Ora io non sottovaluto la delicatezza della fase che si apre, che può portare a un contenzioso legale fino alla Corte Suprema, un contenzioso legale clamoroso e a una divisione del Paese verticale, da amico degli Stati Uniti avrei preferito certamente un esito non contestato. Ciò detto, però io penso che Trump abbia fatto bene a rovesciare il tavolo che qualcuno aveva apparecchiato con lo schema che recitava così: vadano questa notte i risultati come vadano, tanto poi con il jolly del voto postale e del conteggio ritardato e postdatato il risultato sarà quello predestinato. E lui ha rovesciato il tavolo, dicendo che non si farà scippare.

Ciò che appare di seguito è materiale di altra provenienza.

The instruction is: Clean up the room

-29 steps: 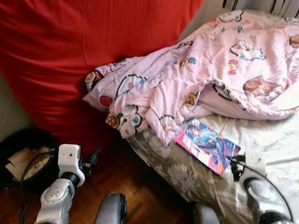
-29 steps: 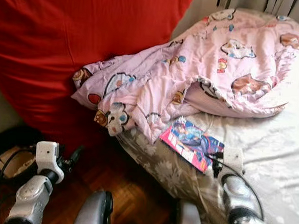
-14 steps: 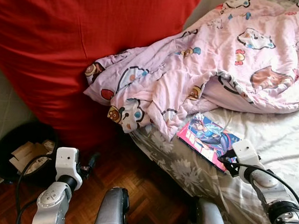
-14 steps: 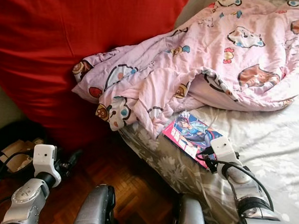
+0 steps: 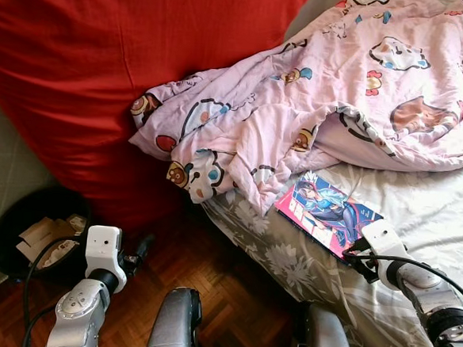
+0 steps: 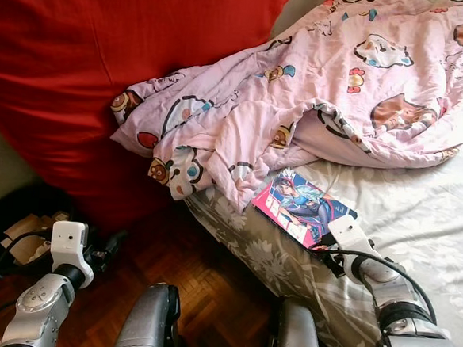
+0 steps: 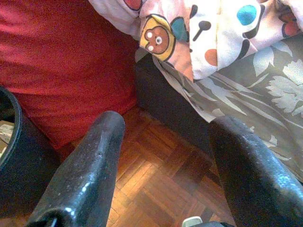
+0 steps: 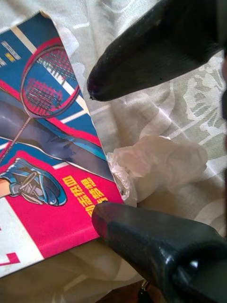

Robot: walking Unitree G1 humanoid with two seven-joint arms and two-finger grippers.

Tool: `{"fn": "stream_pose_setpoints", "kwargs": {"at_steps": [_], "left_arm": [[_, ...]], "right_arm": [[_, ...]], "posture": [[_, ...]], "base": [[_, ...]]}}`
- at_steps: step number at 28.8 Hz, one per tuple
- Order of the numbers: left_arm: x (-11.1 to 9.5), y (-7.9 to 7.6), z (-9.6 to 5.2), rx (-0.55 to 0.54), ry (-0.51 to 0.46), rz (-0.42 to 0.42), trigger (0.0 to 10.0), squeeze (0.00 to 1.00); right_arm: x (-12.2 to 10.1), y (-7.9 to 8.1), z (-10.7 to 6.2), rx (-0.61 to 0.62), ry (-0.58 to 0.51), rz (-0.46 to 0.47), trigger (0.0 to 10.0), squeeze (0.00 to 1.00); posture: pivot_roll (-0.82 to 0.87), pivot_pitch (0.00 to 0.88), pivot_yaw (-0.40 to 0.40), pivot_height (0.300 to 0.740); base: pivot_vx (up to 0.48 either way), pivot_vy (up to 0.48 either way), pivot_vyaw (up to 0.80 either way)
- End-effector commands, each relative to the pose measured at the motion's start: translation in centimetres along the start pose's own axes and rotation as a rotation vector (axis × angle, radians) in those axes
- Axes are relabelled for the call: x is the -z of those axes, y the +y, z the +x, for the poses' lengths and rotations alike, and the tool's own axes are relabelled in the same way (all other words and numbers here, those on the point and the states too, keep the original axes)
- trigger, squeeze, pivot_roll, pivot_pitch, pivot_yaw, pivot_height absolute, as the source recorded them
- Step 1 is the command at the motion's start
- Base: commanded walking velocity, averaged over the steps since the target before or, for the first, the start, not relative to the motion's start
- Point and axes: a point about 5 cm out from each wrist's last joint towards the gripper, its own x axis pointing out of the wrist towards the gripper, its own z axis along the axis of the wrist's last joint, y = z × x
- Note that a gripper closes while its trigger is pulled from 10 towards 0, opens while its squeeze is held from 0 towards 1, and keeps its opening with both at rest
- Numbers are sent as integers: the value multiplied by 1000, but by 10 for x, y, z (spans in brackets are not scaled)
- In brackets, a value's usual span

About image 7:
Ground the pink cartoon print blanket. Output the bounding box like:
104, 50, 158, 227
89, 0, 303, 81

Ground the red fabric cushion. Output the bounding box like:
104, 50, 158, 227
0, 0, 140, 152

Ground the dark bed base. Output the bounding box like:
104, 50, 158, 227
134, 53, 214, 152

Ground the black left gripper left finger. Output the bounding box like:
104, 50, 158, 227
25, 110, 126, 227

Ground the grey floral bed sheet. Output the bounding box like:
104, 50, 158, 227
134, 33, 303, 183

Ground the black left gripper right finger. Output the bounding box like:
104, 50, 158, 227
208, 115, 303, 227

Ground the black round bin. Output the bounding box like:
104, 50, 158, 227
0, 86, 62, 218

C’è stata anche una lezione sul piano umano che riguarda la tempra del personaggio guaritosi nel frattempo dal Covid, trasmettendo questa sua vitalità come un messaggio di speranza, cosa che ha fatto notare Maria Giovanna Maglie. Ma c’è stata anche una lezione sul piano tutto politico e cioè che un ciclo non è finito?

Non solo, scusi la parola fuori moda (ironizza, ndr), è una questione di democrazia. Cioè è come se qualcuno avesse messo in campo dall’altra parte degli elementi di “aristocrazia”, di chi per titolo “nobiliare” o per diritto “divino” si sente l’unico titolato a governare e a cacciare l’ “usurpatore” e l’ “usurpatore”, che non è tale, si è appellato al popolo che ha risposto.

Quale conclusioni intanto trarre da questa notte?

Che la democrazia sarà piena di gente ma è pur sempre la cosa migliore inventata dalla specie umana per regolare la propria convivenza. E quindi occorre appellarsi agli elettori e scommettere su di loro. Anche proprio culturalmente è stato significativo che i democratici, pure con la paura del Covid, si siano appellati al voto per posta, quasi alla non mobilitazione fisica, invece quello che loro ritengono l’anti-democratico, il cattivo ha dato una risposta di mobilitazione popolare.

La reazione di Trump, che non è più un giovanotto, è stata anche di grande vitalità personale, che lezione se ne può trarre in un momento in cui si parla di rinchiudere gli “anziani”?

Quella di combattere. Trump non è soprattutto un piagnone lamentoso, è uno che di fronte alla coalizione dei poteri contro di lui, alla coalizione dei media, del Deep State non si è messo a piagnucolare ma ha deciso di appellarsi al popolo.

Quali sono i risultati che la hanno colpita di più?

Possiamo portare due esempi. Finora in Florida lui vince anche e soprattutto grazie al voto degli ispanici e degli immigrati regolari, mentre i Democratici si appellavano ai vipponi. Un significativo cortocircuito. Ci sono poi gli stati operai che lui strappò alla Clinton, qui la cosiddetta eccezione si è ripetuta un’altra volta.

Comunque finirà, qual è la lezione americana di Trump anche per il centrodestra italiano?

Mi permetto di dire tre parole :combattere, combattere, combattere. Avere una posizione netta e appellarsi ai propri elettori su una linea fortemente comprensibile con una bussola: taglio di tasse, ostilità al vecchio establishment, confronto duro con la Cina. Senza bizantinismi.